SYCL is described as:
“[A] royalty-free, cross-platform abstraction layer that builds on the underlying concepts, portability and efficiency of OpenCL that enables code for heterogeneous processors to be written in a “single-source” style using completely standard C++. SYCL enables single source development where C++ template functions can contain both host and device code to construct complex algorithms that use OpenCL acceleration, and then re-use them throughout their source code on different types of data.”
“While originally developed for use with OpenCL and SPIR, it is actually a more general heterogeneous framework able to target other systems. For example, the hipSYCL implementation targets ROCm and CUDA via AMD’s cross-vendor HIP. While the SYCL standard started as the higher-level programming model sub-group of the OpenCL working group, it is a Khronos Group workgroup independent from the OpenCL working group since September 20, 2019.”
Calling SYCL 2020 a significant advance, Michael Wong, Codeplay distinguished engineer, ISO C++ Directions Group and SYCL working group chair, told HPCwire in a briefing, “We’re seeing significant adoption in embedded desktop and HPC markets. We think that it can improve programmability, it will allow smaller code size and have faster performance. It’s based on C++ 17, and is backwards compatible with SYCL 1.121. It should ease porting of standard C++ applications to SYCL and it should enable closer alignment and integration with ISO C++. The other thing, of course, is we now enable multiple different kinds of back-end accelerators.” (Khronos also posted a blog today describing SYCL 2020.)
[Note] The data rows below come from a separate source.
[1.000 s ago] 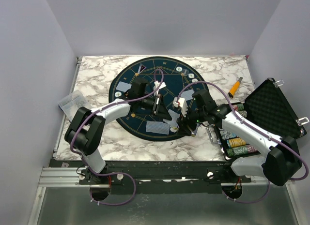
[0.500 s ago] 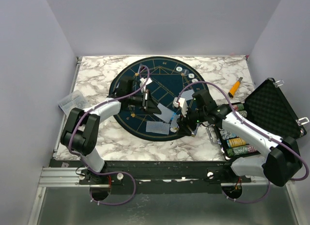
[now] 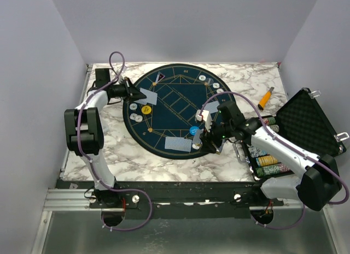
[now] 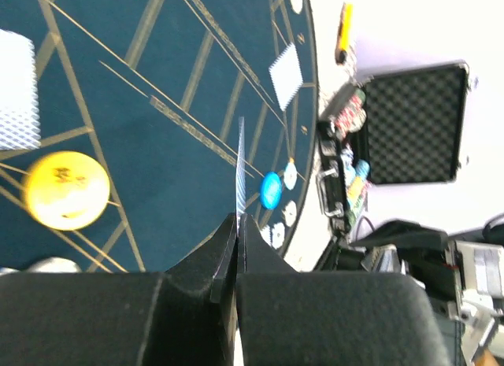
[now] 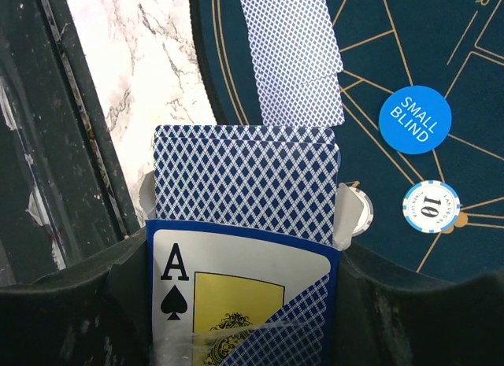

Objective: Distribute texas hold em gaming equipment

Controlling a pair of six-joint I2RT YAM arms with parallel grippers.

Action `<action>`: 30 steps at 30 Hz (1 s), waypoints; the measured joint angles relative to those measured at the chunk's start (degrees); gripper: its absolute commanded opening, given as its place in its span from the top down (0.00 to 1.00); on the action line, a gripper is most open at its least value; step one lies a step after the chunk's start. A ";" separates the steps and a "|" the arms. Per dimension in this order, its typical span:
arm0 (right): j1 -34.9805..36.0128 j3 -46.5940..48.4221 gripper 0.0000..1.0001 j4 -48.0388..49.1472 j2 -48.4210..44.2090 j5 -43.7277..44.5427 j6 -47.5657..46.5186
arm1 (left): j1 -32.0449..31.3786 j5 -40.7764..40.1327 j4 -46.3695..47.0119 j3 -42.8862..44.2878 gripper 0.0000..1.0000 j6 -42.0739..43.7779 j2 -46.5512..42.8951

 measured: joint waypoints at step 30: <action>0.00 0.00 0.99 -0.02 0.15 0.00 0.00 | 3.89 -8.59 -12.57 24.65 0.81 1.64 21.46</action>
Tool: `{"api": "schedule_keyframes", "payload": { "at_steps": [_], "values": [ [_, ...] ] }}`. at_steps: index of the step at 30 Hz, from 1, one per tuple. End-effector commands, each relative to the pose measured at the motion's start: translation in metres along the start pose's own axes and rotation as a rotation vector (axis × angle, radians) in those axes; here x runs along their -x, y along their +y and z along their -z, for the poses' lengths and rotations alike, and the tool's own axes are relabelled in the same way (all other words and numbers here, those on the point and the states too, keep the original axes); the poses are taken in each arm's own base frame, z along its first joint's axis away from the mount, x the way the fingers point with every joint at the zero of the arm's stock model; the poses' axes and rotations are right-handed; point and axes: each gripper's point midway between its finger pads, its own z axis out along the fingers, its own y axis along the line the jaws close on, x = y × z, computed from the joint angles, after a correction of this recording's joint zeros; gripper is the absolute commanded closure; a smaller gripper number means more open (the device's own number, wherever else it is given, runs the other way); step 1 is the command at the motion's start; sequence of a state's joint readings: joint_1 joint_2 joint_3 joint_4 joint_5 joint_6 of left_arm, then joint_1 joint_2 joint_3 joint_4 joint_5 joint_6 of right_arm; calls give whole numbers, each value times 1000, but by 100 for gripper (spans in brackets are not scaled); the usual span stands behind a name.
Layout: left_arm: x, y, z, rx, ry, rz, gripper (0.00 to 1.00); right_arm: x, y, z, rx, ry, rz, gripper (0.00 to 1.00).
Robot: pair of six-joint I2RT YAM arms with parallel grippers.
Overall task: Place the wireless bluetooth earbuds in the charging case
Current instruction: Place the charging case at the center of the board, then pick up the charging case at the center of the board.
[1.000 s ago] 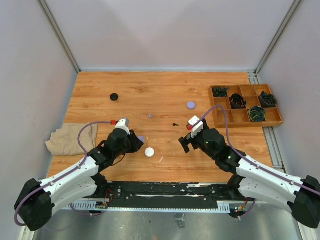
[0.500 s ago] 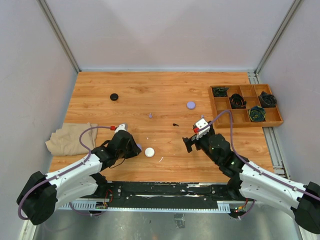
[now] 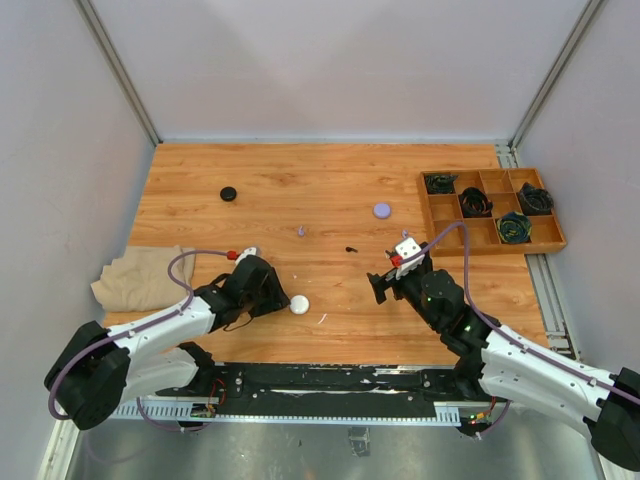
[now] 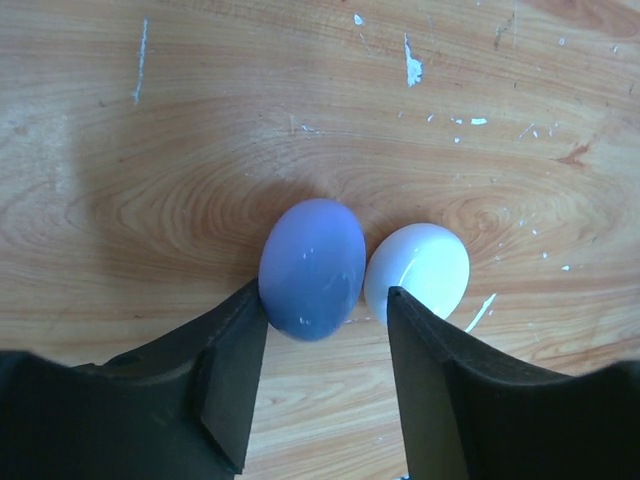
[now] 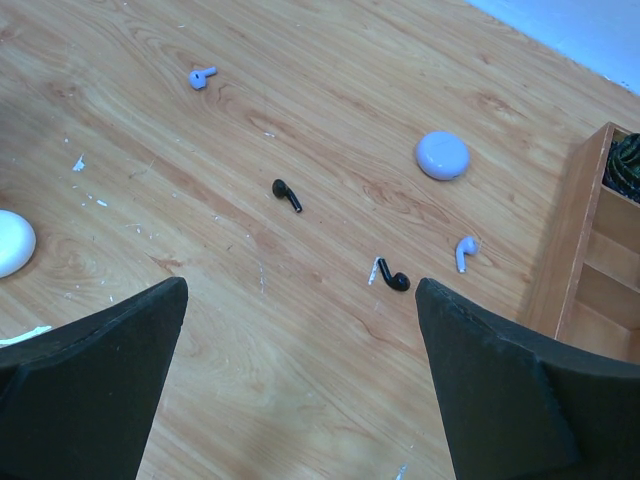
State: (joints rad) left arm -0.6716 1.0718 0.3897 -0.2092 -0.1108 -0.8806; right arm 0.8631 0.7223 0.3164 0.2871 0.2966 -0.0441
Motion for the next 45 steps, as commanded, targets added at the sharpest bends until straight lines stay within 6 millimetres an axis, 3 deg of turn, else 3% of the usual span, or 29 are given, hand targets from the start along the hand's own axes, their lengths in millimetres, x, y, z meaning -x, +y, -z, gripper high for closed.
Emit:
{"api": "schedule_keyframes", "payload": {
  "at_steps": [1,8,11,14,21,26,38,45],
  "values": [
    [5,7,6,67,-4,-1,40,5,-8,0,-38,-27,-24,1],
    [19,18,19,173,-39,-1,15,4,-8,0,-40,-26,-24,1],
    [25,20,25,215,-36,-32,11,4,-9,0,-45,-26,-22,1],
    [36,16,31,242,-43,-77,1,4,-10,1,-50,-31,-23,2],
    [81,-3,47,268,-132,-203,1,3,-14,1,-68,-38,-26,1],
    [121,-14,43,195,-185,-174,1,2,-14,1,-72,-32,-25,1],
    [233,19,26,376,-360,-78,1,1,-15,1,-78,-41,-23,1],
    [277,39,-7,412,-373,-9,1,-1,-15,1,-83,-40,-21,1]
  ]
}}
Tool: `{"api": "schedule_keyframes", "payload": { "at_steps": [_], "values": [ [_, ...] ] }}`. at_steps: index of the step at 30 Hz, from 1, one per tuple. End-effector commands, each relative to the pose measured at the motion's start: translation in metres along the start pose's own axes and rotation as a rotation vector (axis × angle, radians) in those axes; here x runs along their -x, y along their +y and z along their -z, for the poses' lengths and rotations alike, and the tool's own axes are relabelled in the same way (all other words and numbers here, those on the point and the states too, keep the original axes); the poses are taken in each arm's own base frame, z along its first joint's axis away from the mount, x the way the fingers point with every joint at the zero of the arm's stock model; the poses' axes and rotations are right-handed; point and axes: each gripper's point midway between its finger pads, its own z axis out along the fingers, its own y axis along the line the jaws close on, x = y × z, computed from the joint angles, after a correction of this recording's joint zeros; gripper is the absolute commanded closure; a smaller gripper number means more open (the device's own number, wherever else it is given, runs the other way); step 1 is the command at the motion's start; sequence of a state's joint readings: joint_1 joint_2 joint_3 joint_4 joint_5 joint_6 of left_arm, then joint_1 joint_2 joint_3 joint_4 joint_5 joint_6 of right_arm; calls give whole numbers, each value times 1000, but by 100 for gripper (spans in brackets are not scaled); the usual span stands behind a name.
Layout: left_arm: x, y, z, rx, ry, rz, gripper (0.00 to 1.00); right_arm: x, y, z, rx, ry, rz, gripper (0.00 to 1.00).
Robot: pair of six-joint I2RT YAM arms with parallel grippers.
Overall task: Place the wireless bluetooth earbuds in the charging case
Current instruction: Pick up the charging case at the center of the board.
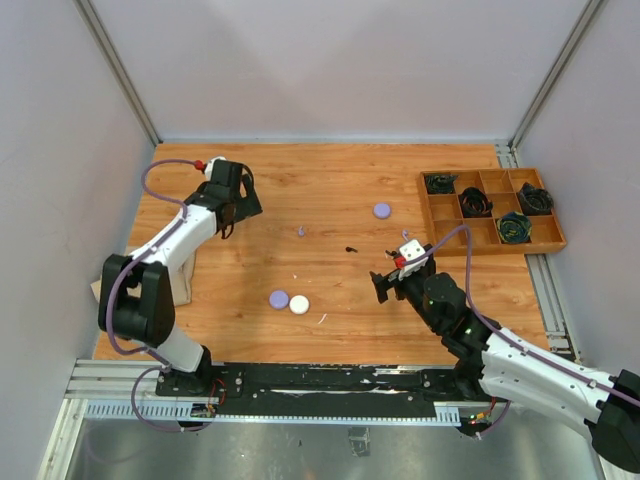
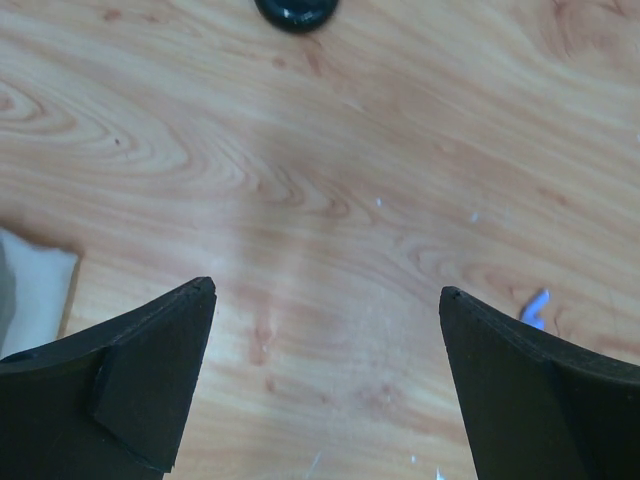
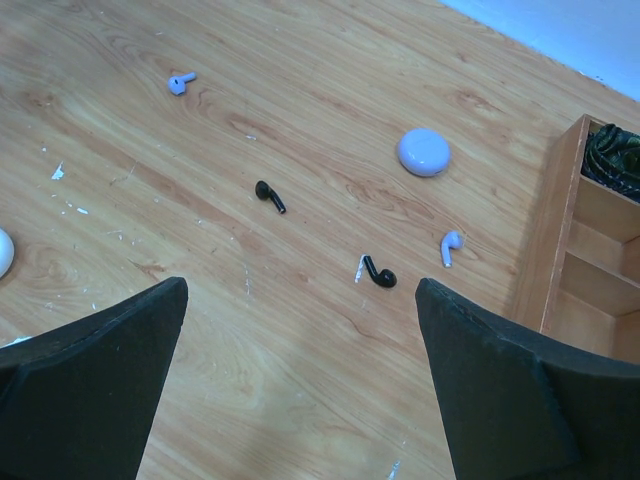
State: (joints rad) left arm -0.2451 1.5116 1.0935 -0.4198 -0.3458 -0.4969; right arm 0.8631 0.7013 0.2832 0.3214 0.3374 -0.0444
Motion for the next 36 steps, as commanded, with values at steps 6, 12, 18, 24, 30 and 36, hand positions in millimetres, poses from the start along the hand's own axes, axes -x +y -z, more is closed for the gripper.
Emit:
{"api": "schedule_keyframes", "payload": {
  "at_steps": [6,12,18,24,30,36],
  "values": [
    [49,7,-73,66,-26,79,1,-2,-7,-4,-43,-8,-5,1],
    [61,10,-122,16,11,-2,1,-8,-7,-7,-46,7,7,1],
    [75,6,-152,-38,39,-202,1,-14,-6,-11,-48,32,24,1],
    [87,-3,-173,-132,18,-298,1,-19,-5,-14,-48,50,37,1],
    [79,-5,-195,-162,63,-323,1,-25,-4,-17,-48,73,49,1],
    [63,-9,-196,-205,119,-315,4,-26,-3,-18,-45,84,54,1]
  ]
}}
Here’s snapshot of SYCL’s major new features:
- Unified Shared Memory (USM) enables code with pointers to work naturally without buffers or accessors.
- Parallel reductions add a built-in reduction operation to avoid boilerplate code and enable maximum performance on hardware with built-in reduction operation acceleration.
- Work group and subgroup algorithms enable efficient parallel operations between work items.
- Class template argument deduction (CTAD) and template deduction guides simplify class template instantiation.
- Simplified use of Accessors with a built-in reduction operation, reducing boilerplate code and simplifying use of C++ software design patterns.
- Expanded interoperability for efficient acceleration by diverse backend acceleration APIs.
- Atomic operations are now closer to standard C++ atomics to enhance parallel programming freedom.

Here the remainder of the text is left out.